**** Supplied material ****

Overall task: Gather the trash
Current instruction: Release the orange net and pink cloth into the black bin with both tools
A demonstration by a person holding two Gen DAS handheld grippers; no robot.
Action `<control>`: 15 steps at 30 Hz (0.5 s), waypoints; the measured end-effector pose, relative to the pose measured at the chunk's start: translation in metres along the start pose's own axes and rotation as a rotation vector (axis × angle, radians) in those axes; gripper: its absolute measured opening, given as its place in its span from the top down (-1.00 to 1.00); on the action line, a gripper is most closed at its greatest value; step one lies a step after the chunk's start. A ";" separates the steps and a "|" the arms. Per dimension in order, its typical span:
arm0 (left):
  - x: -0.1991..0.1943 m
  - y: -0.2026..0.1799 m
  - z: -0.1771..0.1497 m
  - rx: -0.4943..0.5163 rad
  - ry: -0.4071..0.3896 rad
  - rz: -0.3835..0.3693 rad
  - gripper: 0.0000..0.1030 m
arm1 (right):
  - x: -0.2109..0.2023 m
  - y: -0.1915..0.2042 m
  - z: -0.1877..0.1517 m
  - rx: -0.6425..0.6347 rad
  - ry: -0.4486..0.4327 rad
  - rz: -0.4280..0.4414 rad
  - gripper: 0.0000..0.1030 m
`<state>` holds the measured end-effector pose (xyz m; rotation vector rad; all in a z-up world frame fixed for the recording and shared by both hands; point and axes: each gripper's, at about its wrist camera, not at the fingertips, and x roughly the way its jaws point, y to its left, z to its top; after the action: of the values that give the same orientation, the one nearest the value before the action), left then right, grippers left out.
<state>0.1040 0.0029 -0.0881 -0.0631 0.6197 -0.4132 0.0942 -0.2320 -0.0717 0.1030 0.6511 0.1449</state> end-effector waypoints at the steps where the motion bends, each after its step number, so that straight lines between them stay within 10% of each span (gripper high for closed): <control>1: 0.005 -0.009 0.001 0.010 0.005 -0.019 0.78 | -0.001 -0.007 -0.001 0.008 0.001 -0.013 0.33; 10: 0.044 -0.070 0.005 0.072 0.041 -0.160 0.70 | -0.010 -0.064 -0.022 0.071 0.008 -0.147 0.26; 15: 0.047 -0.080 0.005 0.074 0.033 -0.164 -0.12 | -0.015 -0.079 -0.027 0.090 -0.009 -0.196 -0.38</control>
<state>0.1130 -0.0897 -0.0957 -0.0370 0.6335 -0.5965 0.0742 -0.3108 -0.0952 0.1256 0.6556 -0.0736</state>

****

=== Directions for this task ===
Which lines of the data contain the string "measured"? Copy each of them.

=== Output of the task ===
Action `<control>`: 15 steps at 30 Hz (0.5 s), waypoints; the measured end-effector pose, relative to the pose measured at the chunk's start: translation in metres along the start pose's own axes and rotation as a rotation vector (axis × angle, radians) in those axes; gripper: its absolute measured opening, given as its place in its span from the top down (-1.00 to 1.00); on the action line, a gripper is most closed at its greatest value; step one lies a step after the chunk's start. A ";" separates the steps and a "|" the arms. Per dimension in order, its typical span:
`<state>` holds the measured end-effector pose (xyz m; rotation vector rad; all in a z-up world frame fixed for the recording and shared by both hands; point and axes: each gripper's, at about its wrist camera, not at the fingertips, and x roughly the way its jaws point, y to its left, z to its top; after the action: of the values that give the same orientation, the one nearest the value before the action), left then right, grippers left out.

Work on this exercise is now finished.